A los escritores que no hollan con sus pies la carrera Séptima, ni enfocan con sus ojos el Cerro de Monserrate se les hace difícil hacer parte del mapa literario.
El centralismo, siempre miope, excluye a los escritores que habitan las regiones, desconocen su labor. Parece que los encargados de los medios de comunicación y las grandes editoriales creyeran que la ubicación planetaria de esa ciudad, entre las coordenadas 4°35′56″Norte y 74°04′51″Oeste, o sus 2.600 metros de altura sobre el nivel del mar causaran que en sus aires flotara una sustancia que hiciera más creativos a los creadores que allí moran.
Juan Diego Mejía, escritor y director de la Fiesta del Libro y la Cultura de Medellín, cuenta:
“Hace unas décadas, a editoriales e instituciones de Bogotá, al organizar eventos literarios, les parecía atractivo adicionar un nombre de una persona de provincia sólo para llenar una cuota de descentralización”.
Después, continúa, muchos escritores de las regiones migraron a Bogotá con la idea: “si nos ‘ningunean’ por estar en las regiones, llegamos para que nos tengan en cuenta”. Unos se mudaron por una larga temporada; otros, definitivamente.
José Libardo Porras, Óscar Collazos, Eduardo Escobar, Piedad Bonnett, Juan Manuel Roca, Juan Felipe Robledo, Catalina González... El primero, a pesar de que ganó un Premio del Ministerio de Cultura, no consiguió atención y regresó a Medellín; el segundo siguió viajando; los demás se quedaron allá y son ahora casi bogotanos.
“En Bogotá no se leen las regiones —sostiene Mejía—. Las consideran exóticas, folclóricas”. Cuando no, es porque la cuota de descentralización la llenan con esos escritores que se radicaron allá.

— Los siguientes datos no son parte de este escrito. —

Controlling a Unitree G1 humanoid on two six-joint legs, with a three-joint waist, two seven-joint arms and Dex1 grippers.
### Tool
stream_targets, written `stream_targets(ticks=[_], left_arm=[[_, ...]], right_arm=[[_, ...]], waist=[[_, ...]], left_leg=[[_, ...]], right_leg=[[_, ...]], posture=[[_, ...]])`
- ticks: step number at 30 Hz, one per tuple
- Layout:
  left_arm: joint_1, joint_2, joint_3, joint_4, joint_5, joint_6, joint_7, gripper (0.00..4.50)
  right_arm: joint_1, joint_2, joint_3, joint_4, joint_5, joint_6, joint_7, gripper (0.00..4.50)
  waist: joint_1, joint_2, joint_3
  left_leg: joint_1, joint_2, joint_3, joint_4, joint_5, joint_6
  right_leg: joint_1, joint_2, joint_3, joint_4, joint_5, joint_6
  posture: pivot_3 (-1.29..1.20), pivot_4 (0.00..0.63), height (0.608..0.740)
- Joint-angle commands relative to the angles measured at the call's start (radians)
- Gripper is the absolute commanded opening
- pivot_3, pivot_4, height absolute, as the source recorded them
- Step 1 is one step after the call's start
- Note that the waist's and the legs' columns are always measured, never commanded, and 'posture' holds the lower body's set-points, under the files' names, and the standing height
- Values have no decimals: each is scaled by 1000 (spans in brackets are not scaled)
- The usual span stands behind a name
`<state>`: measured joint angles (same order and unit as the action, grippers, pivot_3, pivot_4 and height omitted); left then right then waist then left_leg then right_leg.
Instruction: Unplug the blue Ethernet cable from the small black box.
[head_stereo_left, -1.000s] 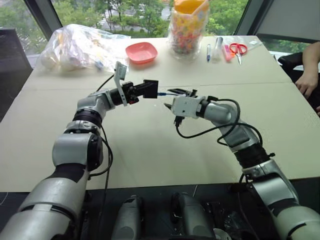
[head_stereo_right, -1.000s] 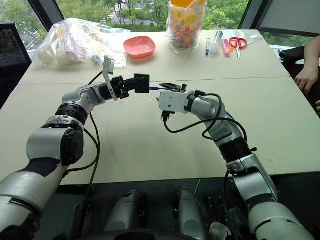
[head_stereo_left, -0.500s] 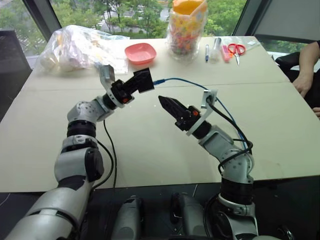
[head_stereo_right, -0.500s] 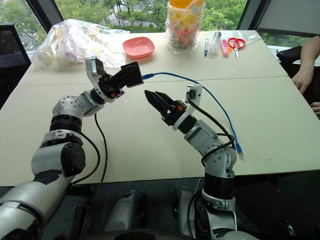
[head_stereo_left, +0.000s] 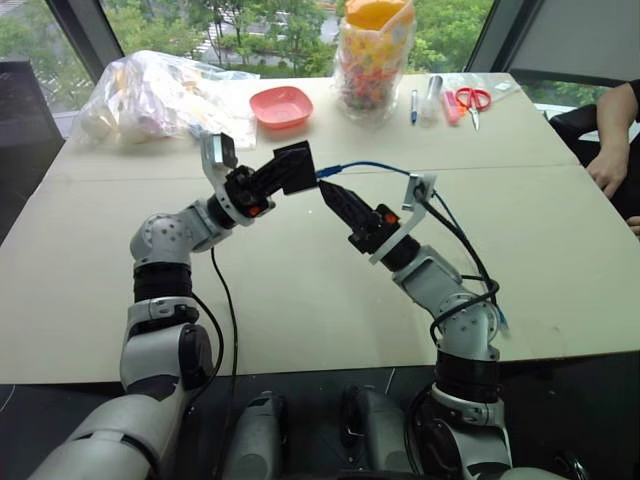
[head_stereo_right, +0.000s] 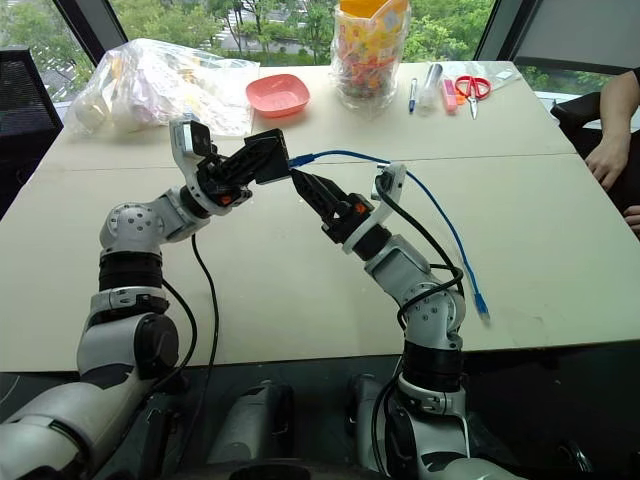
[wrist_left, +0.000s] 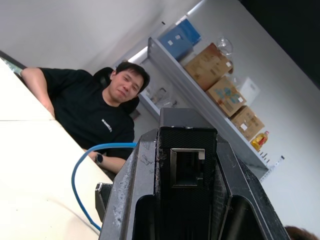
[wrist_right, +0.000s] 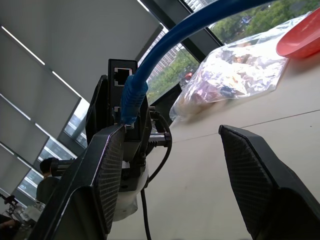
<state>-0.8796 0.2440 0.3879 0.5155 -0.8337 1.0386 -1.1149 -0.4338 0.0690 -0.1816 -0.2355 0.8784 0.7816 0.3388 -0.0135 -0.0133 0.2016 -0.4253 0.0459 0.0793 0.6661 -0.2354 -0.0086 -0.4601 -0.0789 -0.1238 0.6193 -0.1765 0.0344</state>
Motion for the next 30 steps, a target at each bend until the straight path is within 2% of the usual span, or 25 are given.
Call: stream_targets(ticks=[1, 7, 21, 24, 28, 30], left_arm=[[-13, -4, -2, 2, -21, -16, 21, 545], [-22, 3, -11, 27, -26, -27, 24, 545], [14, -12, -27, -47, -62, 5, 45, 545], [14, -13, -26, -47, -62, 4, 47, 545], [17, -20, -28, -51, -64, 2, 51, 545], [18, -24, -29, -52, -68, -2, 57, 545]], right_arm=[[-19, -3, 26, -43, 30, -30, 26, 3074], [-7, -15, 47, -52, 35, -50, 35, 3074], [-8, -30, 64, -24, 32, -102, 32, 3074], [-10, -21, 59, -19, 46, -107, 32, 2265], [-12, -11, 56, -14, 84, -107, 40, 152], [-13, -6, 60, -11, 102, -104, 44, 39]], waist=[[0, 0, 0], [0, 0, 0], [0, 0, 0], [0, 0, 0], [0, 0, 0], [0, 0, 0]], left_leg=[[0, 0, 0, 0, 0, 0], [0, 0, 0, 0, 0, 0], [0, 0, 0, 0, 0, 0], [0, 0, 0, 0, 0, 0], [0, 0, 0, 0, 0, 0], [0, 0, 0, 0, 0, 0]], right_leg=[[0, 0, 0, 0, 0, 0], [0, 0, 0, 0, 0, 0], [0, 0, 0, 0, 0, 0], [0, 0, 0, -1, 0, 0], [0, 0, 0, -1, 0, 0], [0, 0, 0, -1, 0, 0]], posture=[[0, 150, 740], [0, 150, 740], [0, 150, 740], [0, 150, 740], [0, 150, 740], [0, 150, 740]])
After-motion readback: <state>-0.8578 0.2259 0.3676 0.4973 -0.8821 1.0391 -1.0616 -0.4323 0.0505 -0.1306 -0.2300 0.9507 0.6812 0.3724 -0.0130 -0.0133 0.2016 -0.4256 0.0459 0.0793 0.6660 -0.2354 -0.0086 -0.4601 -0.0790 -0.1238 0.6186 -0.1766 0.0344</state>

El escritor Pablo Montoya, en nota publicada el 28 de febrero pasado en El Espectador, dice: “El centralismo (...) influye en todo y, por supuesto, en la literatura de Colombia. Siempre ha sido así. Aún dependemos de Bogotá, de sus periódicos, de sus editoriales, de sus revistas. Si un escritor colombiano (...) no sale referenciado en Semana, o en Arcadia o en El Malpensante, pareciera no existir. Es una ridiculez, en el fondo, porque el sentido de la importancia literaria supera en creces estas coyunturas. Pero es una ridiculez que cuenta y que, por desgracia, siempre ha medido los parámetros de nuestra literatura y, sobre todo, de nuestros niveles de lectura”.